Inversion of gravity data in wavelet domain using normalized forward models



Due to the remarkable advantages of wavelet transformation, this technique is now very common in gravity analysis. In this research the Green’s function occurring in the Poisson potential field theory is used to construct non-orthogonal, non-compact, continuous wavelets. This kind of wavelet is directly corresponded to upward continuation procedure. Simple geometrical forward models such as Sphere, Vertical and Horizontal Cylinder, Thin sheet and Vertical sheet are applied as forward models. First, analytical wavelet transform of the models is calculated, and then the amplitude and the location of the maximum of the product is applied as a new mathematical model (forward model).
The new models have a mathematical relation with the source parameters such as depth and shape of anomaly. However, because of being normal the forward models do not have any relation with the physical parameter of density contrast.
In order to examine the accuracy, precision, behavior and application of the offered method, the synthetic data for both noisy and noise-free data, has been applied. Subsequently, considering the applicability and expansion of the method for applied goals, some suitable real datasets have been used. For the purpose of gathering data and testing the algorithm, two sources of data were accessible: Institute of Geophysics University of Tehran and the National Iranian Oil Company. Formal permission was granted by both institutions. The outcome of this process was compared with the result of other established classical methods. The parameter of depth estimated by both methods is very close (about 400m difference for the depth of about 3.5km).

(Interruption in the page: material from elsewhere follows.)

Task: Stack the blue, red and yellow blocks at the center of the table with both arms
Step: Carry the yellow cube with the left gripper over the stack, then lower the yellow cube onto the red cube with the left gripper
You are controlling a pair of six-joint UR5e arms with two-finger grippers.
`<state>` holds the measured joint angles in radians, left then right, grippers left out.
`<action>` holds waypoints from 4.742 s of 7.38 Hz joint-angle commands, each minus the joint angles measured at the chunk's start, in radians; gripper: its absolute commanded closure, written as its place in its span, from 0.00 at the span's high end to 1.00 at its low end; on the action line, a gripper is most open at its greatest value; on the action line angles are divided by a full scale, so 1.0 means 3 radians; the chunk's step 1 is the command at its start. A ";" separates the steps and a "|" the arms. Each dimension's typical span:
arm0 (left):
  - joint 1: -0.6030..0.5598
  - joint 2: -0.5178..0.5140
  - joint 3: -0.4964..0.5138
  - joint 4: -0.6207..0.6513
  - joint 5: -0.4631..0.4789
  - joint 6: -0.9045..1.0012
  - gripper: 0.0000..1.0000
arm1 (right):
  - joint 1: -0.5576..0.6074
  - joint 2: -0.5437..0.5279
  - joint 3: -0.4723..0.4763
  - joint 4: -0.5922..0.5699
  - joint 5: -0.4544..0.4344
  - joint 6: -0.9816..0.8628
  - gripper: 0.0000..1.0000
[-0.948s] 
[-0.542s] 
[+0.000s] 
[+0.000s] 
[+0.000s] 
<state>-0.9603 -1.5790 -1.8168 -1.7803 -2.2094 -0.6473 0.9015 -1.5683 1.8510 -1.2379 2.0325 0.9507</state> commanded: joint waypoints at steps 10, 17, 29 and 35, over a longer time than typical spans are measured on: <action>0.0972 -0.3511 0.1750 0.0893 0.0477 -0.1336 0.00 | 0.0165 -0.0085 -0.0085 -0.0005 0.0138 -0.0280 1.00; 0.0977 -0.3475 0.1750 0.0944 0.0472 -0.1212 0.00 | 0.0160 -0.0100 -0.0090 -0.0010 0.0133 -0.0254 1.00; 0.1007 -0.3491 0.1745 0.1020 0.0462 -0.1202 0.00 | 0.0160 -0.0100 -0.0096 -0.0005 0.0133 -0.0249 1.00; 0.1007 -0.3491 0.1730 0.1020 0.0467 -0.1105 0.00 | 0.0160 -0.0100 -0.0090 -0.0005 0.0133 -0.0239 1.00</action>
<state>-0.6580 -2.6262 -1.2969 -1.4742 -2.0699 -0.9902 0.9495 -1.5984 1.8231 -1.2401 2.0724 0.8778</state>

After careful assessment, it became evident that results obtained from these comparisons are beneficial and useful. Real data are separated into regional and local signals using discrete wavelet analysis. The maximum points of wavelet transforms (worn diagrams) are also applied to interpret the depth of the anomaly compared to adjacent anomalies.
The result obtained by inverting the data using the parameter of amplitude has less standard deviation compared to the location of the MSE, and is believed to be more accurate. It is observed that adding noise causes higher standard deviation; however after adding 20 percent noise in synthetic data, less than 6% error occurred in the parameter of depth (still yields good results) which shows remarkable stability against noise.